As if he sensed this observation, the fat man started to stir again slowly. Not waiting for the fat man to recover further, the other man stooped down, used a cloth to snatch up the knife, and then plunged it repeatedly into the man's side. The dying man grew momentarily stiff, his fingers digging into the threadbare carpet, hanging on to the last seconds of his life, desperately unwilling to let go. After a few moments, though, his entire body shook for an instant and then slowly relaxed, his fingers uncurled and splayed out, his palms flush against the floor. His face was turned to the side; one lifeless, blood-filled eye stared up at his killer.

Next, he roughly flipped over Duane, squinting in the dim light as he tried to determine if the chest was moving up or down. Just to be safe he used several carefully aimed thrusts to make certain Duane Harvey joined the fat man in the hereafter. He tossed the knife down.

In another few seconds he was through the front door and around the back of the trailer where he plunged into the woods. His car was parked off a little-used dirt trail that snaked through the heavy woods. It was windy and rough, but it would deliver him onto the main road in plenty of time to take up his real task: following LuAnn Tyler. When he climbed into his car, his car phone was ringing. He picked it up.

“Your duties are at an end,” Jackson said. “The hunt has officially been called off. The balance of your payment will be sent to you via the usual channels. I thank you for your work and I'll keep you in mind for future employment.”

Anthony Romanello gripped the phone hard. He debated whether to tell Jackson about the two bodies in the trailer and then decided not to. He might have stumbled onto something really interesting.

“I saw the little lady tearing out of here on foot. But she doesn't look like she has the resources to go very far,” Romanello said.

Jackson chuckled. “I think money will be the least of her worries.” Then the line went dead.

Romanello clicked off his phone and pondered the matter for a moment.

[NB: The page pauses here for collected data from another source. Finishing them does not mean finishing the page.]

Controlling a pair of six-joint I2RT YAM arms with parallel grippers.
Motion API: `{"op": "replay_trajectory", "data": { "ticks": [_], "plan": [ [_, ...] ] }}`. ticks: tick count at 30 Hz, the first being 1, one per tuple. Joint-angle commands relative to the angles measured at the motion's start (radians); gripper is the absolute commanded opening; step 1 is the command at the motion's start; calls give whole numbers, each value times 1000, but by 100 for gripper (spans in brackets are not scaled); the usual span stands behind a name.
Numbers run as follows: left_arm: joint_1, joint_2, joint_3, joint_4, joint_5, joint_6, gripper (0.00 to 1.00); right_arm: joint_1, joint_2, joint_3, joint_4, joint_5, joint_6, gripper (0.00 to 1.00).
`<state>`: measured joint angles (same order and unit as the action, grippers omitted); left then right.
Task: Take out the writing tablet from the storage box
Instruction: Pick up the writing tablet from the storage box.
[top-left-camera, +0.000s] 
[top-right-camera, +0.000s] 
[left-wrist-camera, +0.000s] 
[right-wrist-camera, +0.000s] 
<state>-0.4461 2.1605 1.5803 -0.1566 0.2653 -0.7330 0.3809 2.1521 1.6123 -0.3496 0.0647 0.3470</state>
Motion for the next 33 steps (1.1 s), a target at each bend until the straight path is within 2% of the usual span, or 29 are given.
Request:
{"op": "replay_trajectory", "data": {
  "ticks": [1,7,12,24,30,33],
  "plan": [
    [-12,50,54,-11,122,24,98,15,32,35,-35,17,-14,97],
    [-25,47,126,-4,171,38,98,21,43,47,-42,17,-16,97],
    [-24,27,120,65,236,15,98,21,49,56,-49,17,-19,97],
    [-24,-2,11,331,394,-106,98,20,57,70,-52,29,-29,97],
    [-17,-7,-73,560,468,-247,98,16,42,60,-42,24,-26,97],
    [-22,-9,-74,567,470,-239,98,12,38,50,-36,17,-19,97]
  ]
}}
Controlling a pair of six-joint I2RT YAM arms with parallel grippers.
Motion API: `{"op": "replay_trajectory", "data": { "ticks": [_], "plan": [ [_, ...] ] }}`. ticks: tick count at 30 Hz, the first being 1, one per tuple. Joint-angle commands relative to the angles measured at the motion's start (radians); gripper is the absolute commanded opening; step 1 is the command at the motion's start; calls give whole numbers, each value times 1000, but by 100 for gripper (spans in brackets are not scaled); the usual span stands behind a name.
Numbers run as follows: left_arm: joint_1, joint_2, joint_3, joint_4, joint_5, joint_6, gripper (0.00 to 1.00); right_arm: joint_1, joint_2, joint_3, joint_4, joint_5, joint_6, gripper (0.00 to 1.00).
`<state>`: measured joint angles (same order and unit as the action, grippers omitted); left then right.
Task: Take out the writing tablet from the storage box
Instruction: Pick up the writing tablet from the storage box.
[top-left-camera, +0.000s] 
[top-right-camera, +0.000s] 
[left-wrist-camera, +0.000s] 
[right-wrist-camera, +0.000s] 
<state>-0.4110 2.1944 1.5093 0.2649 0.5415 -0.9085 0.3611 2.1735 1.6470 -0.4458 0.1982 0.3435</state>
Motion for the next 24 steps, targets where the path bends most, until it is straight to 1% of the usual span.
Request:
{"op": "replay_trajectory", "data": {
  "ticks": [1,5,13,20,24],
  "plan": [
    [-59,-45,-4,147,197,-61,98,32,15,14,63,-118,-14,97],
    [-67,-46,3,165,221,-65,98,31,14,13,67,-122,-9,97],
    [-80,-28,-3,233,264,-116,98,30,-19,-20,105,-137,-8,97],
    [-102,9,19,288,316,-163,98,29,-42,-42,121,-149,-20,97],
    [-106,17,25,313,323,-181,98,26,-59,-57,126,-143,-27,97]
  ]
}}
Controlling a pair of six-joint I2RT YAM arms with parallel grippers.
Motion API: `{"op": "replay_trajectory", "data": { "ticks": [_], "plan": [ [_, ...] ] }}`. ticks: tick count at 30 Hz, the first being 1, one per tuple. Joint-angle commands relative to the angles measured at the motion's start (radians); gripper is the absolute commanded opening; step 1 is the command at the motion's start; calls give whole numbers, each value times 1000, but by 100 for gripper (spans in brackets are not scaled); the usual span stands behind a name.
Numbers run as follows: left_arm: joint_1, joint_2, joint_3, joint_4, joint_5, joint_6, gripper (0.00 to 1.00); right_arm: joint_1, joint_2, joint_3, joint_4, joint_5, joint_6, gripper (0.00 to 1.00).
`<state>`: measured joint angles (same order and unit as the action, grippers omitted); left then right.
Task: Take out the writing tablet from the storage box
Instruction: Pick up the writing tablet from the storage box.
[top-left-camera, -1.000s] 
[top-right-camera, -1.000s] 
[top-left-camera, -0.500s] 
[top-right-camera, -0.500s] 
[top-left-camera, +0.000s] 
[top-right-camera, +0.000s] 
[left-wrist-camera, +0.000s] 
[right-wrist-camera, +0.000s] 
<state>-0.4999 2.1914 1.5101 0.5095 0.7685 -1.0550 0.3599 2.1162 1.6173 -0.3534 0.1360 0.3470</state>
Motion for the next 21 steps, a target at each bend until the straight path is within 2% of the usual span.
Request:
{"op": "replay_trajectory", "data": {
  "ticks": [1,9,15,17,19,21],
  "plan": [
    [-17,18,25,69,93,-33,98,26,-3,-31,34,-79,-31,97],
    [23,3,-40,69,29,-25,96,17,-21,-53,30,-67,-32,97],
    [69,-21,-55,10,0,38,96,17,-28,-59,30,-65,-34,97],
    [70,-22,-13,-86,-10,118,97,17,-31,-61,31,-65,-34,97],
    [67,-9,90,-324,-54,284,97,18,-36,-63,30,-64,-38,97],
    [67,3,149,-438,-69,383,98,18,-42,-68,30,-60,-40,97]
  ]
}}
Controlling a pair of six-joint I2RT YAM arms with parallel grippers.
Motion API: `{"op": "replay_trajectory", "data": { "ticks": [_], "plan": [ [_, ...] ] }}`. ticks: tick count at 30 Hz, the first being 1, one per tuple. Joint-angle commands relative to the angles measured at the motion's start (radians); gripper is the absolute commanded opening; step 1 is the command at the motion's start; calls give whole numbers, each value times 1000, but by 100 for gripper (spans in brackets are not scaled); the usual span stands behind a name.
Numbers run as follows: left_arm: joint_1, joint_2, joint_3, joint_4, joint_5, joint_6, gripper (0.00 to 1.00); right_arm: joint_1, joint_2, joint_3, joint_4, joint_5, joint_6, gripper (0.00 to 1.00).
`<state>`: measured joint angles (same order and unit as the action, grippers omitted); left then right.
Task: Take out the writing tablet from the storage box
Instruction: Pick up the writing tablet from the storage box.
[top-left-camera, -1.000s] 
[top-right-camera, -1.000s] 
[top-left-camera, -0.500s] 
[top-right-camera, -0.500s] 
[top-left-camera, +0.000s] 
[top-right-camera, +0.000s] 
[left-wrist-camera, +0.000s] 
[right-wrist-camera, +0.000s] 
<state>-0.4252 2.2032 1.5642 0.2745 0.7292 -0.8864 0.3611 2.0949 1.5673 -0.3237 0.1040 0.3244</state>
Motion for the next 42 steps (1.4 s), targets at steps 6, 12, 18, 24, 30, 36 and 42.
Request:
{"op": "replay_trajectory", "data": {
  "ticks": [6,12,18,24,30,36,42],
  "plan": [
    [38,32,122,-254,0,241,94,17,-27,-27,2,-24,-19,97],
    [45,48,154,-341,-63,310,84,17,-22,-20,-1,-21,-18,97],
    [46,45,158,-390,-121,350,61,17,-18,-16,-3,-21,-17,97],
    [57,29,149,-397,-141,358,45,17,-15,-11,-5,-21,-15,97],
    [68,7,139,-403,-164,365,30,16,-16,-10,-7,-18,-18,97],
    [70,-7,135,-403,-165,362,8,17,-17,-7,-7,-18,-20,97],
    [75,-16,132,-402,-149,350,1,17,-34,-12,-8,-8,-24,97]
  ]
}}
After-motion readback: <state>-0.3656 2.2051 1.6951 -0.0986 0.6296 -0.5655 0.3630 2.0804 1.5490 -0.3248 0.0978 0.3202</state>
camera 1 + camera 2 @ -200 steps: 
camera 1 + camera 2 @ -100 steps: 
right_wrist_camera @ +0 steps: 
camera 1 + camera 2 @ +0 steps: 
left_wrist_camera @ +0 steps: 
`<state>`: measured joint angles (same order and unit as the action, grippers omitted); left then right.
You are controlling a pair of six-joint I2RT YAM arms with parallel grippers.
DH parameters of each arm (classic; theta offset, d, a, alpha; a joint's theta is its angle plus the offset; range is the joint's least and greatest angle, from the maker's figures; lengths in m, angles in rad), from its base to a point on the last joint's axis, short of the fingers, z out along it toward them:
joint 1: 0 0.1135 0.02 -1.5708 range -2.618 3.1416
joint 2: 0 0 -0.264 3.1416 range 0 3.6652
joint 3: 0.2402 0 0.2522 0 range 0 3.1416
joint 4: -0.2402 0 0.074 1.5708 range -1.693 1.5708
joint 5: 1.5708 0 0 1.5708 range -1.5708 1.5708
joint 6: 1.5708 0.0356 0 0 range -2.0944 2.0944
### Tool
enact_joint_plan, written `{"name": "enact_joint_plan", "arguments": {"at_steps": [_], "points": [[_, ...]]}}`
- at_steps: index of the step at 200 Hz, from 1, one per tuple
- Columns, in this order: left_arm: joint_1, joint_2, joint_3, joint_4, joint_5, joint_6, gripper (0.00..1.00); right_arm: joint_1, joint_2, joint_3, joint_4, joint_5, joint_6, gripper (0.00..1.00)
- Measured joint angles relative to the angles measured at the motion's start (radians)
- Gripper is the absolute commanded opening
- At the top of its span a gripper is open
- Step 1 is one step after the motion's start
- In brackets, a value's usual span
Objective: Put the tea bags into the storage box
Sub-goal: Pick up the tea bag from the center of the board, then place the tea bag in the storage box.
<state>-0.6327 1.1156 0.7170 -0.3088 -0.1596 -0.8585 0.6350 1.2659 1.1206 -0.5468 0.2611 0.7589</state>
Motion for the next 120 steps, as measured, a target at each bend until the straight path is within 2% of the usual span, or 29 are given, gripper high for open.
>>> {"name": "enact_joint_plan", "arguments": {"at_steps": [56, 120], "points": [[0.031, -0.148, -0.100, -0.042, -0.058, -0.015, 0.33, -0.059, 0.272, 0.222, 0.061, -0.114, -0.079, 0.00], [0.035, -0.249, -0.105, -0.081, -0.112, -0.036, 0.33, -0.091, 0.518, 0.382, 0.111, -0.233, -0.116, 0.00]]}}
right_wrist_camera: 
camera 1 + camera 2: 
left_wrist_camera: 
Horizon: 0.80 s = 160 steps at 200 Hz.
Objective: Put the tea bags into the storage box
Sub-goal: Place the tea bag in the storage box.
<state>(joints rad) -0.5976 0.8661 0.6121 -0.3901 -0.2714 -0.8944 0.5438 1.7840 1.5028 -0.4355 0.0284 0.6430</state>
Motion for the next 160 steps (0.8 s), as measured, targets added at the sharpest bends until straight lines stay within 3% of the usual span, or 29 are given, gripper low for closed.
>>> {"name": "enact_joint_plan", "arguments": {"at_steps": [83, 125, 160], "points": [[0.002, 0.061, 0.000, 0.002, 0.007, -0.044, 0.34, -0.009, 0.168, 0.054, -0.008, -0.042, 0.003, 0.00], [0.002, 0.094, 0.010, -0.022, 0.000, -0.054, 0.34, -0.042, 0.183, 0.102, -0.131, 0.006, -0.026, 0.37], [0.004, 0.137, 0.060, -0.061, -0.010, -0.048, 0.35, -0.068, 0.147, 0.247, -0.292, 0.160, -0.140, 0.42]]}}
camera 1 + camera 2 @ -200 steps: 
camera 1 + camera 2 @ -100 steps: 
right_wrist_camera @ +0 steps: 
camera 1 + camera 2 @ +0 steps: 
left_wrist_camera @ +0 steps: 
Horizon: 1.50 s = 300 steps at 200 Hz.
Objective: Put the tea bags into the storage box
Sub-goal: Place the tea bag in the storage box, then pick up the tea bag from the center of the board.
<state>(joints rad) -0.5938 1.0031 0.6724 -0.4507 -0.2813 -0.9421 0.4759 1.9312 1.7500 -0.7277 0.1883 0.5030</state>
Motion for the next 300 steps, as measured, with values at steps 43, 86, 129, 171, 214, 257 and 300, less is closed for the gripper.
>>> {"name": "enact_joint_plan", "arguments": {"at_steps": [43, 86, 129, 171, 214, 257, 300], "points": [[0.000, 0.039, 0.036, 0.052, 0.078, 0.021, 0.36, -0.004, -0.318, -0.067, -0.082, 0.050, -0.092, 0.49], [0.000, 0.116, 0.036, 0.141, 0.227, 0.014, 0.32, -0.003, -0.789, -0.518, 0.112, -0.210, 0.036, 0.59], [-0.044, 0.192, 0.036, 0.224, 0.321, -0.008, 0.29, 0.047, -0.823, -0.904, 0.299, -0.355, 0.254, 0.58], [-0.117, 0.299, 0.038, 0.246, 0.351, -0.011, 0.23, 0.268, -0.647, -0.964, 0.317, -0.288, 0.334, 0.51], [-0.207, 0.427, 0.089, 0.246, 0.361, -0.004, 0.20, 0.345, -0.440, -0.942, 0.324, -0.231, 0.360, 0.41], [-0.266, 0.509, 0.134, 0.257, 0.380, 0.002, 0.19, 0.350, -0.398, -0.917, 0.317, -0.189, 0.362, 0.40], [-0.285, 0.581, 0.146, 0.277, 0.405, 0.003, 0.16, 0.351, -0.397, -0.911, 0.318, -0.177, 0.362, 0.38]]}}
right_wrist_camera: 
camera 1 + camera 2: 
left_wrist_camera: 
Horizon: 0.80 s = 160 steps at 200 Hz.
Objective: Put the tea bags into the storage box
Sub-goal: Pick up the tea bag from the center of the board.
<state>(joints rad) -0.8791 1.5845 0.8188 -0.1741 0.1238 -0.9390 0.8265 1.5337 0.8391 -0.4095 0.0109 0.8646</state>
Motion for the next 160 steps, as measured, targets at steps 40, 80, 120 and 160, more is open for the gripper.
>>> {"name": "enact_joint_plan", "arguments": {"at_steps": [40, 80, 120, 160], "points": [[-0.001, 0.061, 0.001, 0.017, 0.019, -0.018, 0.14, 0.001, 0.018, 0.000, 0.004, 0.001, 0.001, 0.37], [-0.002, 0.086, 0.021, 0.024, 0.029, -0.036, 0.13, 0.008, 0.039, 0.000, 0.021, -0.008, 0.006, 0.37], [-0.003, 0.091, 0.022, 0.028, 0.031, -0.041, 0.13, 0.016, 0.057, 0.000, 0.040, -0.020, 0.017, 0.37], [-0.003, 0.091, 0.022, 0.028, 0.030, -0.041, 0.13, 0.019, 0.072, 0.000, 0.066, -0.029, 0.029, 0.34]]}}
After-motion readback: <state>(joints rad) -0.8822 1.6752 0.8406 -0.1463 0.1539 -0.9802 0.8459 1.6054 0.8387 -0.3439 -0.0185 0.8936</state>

Technically, he had been called off. His work was at an end and he could just return home and wait for the rest of his money. But there was something screwy going on here. Everything about the job was somehow off. Sending him down here to the sticks to kill some hick chick. And then being told not to. And there was Jackson's passing reference to money. Dollars were something that always held Romanello's interest. He made up his mind and put the car in gear. He was going to follow LuAnn Tyler.